> _Problem description_: Both the line below containing "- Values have" and the line containing "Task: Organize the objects", along with every line between them, should be repeated exactly; no other line belongs in the answer.
+ + + + +
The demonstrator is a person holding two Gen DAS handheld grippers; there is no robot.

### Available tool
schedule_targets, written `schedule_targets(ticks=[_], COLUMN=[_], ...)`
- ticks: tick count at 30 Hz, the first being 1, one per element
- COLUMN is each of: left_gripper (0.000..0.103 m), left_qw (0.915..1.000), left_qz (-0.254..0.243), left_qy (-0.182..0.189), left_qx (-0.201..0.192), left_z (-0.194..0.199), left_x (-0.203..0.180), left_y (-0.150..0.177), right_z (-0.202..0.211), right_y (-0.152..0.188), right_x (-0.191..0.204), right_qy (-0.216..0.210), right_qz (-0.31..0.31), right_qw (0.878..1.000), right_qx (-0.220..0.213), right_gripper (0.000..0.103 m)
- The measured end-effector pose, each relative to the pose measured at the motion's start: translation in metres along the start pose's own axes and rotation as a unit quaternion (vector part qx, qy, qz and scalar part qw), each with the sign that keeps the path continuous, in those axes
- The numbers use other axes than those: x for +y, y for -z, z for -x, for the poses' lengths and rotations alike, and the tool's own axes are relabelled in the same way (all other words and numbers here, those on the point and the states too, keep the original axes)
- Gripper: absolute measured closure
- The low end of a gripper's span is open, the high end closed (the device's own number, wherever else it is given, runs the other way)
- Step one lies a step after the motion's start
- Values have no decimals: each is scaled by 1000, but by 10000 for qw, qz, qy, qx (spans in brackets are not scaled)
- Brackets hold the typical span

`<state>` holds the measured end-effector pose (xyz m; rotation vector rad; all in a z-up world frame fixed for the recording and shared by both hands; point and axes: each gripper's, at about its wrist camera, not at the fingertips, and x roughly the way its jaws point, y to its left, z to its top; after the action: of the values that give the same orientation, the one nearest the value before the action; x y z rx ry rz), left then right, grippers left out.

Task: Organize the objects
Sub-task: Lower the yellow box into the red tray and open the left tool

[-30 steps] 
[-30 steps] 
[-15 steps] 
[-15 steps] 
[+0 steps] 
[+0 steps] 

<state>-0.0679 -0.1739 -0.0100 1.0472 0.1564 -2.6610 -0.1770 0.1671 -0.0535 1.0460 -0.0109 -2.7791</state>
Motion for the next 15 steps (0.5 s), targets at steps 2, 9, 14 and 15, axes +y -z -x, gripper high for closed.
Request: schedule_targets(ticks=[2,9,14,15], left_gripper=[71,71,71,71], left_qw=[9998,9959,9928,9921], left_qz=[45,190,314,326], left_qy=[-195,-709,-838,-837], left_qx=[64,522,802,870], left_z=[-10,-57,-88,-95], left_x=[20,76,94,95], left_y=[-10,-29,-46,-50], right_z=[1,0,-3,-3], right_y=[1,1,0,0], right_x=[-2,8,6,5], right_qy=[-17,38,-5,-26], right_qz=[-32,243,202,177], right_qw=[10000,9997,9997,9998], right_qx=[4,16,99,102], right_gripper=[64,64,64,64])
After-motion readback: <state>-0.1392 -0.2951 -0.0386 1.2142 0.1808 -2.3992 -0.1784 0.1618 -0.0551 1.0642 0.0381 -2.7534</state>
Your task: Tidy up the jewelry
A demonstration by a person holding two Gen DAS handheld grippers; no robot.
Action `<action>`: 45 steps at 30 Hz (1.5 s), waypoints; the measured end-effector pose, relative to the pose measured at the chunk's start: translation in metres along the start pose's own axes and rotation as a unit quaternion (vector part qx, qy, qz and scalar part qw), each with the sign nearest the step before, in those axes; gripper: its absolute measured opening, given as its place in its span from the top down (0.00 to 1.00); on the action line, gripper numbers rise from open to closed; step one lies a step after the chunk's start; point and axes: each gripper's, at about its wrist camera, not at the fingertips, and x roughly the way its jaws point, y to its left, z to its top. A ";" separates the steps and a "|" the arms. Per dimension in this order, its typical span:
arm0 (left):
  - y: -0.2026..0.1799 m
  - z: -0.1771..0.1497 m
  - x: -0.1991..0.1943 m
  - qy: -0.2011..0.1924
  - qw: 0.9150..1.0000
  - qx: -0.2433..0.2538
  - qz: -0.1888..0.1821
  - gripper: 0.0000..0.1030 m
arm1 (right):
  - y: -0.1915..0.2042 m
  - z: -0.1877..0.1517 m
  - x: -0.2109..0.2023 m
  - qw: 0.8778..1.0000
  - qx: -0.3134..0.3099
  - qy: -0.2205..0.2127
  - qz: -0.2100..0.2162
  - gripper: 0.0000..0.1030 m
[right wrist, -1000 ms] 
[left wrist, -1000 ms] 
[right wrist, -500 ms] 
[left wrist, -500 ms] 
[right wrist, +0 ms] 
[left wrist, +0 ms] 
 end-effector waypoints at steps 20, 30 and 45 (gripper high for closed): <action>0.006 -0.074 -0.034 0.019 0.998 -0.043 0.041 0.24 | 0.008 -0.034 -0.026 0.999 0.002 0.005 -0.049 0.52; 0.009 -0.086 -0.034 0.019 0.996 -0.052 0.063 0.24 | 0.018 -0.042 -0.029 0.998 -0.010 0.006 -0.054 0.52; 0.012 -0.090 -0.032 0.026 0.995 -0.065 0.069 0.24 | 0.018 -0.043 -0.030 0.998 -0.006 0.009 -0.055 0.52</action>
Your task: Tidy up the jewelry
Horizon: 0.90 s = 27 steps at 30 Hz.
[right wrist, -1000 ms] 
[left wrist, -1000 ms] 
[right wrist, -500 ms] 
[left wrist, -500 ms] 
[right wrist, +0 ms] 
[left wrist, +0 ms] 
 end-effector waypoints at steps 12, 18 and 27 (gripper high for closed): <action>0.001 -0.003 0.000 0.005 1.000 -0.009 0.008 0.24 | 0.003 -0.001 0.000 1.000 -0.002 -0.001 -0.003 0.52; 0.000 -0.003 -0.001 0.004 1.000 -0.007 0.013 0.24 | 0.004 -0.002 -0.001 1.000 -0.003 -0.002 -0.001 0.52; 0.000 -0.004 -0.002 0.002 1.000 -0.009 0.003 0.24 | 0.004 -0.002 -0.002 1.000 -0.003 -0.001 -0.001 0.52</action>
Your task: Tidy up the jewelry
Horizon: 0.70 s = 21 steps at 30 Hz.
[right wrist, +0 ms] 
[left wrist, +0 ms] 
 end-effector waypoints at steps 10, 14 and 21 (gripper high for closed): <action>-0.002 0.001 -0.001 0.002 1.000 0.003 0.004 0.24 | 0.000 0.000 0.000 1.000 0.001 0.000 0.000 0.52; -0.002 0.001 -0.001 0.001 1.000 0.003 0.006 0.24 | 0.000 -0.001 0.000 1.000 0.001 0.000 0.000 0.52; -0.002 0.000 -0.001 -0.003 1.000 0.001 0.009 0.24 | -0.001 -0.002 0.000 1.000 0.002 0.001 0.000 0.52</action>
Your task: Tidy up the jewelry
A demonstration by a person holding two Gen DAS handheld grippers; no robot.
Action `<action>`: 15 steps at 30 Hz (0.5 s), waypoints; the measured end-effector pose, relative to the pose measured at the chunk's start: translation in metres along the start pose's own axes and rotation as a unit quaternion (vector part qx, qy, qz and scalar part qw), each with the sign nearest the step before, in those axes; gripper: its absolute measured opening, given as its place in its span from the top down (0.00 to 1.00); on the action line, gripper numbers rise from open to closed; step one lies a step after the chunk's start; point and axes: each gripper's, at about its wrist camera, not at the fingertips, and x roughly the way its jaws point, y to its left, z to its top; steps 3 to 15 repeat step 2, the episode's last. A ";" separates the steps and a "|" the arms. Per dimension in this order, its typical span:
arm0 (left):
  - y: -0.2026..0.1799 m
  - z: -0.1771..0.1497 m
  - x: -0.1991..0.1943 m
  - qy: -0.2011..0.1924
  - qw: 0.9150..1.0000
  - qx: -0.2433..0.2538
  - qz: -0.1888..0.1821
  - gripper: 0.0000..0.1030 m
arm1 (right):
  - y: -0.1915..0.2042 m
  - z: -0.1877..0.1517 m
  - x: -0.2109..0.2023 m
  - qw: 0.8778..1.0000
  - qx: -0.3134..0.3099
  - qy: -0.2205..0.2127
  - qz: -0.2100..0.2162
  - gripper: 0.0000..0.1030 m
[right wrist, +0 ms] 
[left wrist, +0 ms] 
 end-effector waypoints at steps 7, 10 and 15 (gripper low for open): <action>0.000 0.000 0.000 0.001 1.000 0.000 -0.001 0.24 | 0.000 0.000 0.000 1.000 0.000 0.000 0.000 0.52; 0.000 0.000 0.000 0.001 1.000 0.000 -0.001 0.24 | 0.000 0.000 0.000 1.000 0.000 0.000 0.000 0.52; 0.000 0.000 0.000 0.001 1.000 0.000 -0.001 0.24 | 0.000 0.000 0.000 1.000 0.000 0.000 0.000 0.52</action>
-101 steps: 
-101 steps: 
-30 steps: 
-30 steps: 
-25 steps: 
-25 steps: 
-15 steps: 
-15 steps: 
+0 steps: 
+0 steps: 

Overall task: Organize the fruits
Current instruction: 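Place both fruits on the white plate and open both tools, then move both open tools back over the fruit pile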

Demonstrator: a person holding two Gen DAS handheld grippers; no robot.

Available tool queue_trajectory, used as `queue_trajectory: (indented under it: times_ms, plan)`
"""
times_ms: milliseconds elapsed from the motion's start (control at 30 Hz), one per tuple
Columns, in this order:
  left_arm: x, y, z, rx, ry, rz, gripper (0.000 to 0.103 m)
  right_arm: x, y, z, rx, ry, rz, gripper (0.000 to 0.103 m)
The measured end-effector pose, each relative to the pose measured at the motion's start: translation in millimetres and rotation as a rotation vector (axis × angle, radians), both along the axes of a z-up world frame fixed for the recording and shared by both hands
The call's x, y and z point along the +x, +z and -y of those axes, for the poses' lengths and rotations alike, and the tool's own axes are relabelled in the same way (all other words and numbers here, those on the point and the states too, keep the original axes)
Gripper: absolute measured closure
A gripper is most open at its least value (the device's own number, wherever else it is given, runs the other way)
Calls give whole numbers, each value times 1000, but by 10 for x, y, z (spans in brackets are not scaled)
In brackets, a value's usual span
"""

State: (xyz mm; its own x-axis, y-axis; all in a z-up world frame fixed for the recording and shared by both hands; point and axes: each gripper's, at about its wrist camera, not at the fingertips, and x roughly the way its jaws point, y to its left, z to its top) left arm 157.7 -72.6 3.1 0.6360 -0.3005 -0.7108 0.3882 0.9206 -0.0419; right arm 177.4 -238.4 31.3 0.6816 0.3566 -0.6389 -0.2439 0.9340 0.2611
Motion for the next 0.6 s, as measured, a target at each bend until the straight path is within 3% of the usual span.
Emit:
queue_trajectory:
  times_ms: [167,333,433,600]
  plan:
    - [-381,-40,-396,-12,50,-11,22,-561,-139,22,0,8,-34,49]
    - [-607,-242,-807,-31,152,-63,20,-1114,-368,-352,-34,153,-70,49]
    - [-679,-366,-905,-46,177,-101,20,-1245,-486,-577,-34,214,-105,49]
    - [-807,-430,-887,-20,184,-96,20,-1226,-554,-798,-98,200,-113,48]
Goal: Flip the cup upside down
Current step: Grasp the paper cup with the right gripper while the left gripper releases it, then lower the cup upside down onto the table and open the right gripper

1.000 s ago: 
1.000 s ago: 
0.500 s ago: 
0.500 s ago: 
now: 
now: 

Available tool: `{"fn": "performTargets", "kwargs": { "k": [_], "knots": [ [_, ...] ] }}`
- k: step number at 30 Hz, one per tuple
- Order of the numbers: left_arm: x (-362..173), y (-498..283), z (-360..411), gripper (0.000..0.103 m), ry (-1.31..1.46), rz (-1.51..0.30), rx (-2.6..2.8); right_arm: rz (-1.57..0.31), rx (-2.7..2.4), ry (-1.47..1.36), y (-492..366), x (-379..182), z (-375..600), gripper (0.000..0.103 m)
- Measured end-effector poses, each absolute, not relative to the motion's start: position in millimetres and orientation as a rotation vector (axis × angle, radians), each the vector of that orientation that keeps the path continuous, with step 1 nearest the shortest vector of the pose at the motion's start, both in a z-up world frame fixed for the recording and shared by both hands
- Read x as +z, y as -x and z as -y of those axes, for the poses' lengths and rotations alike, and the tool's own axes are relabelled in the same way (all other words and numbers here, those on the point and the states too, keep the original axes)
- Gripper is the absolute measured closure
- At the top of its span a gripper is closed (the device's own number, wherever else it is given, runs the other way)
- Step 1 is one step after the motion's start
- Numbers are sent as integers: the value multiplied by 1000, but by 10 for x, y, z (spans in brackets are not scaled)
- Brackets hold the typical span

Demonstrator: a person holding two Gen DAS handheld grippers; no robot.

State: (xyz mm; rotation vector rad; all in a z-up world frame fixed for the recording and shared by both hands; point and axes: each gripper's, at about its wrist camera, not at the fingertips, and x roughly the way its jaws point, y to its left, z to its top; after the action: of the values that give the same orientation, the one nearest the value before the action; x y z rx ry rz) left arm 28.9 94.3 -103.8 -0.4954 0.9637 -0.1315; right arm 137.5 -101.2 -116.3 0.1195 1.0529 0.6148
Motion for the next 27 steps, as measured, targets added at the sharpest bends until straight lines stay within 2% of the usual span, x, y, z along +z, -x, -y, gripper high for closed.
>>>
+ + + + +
> _Written response_:
- Values have no decimals: each is scaled by 1000, but by 10000 for qw, qz, qy, qx (spans in brackets are not scaled)
- Brackets hold the typical span

`<state>` holds the measured end-effector pose (xyz m; rotation vector rad; all in a z-up world frame fixed for the recording and shared by both hands; point and axes: each gripper's, at about its wrist camera, not at the fingertips, and x roughly the way its jaws point, y to its left, z to its top; after the action: of the values that give the same orientation, the one nearest the value before the action; x y z rx ry rz), left then right, grippers left out.

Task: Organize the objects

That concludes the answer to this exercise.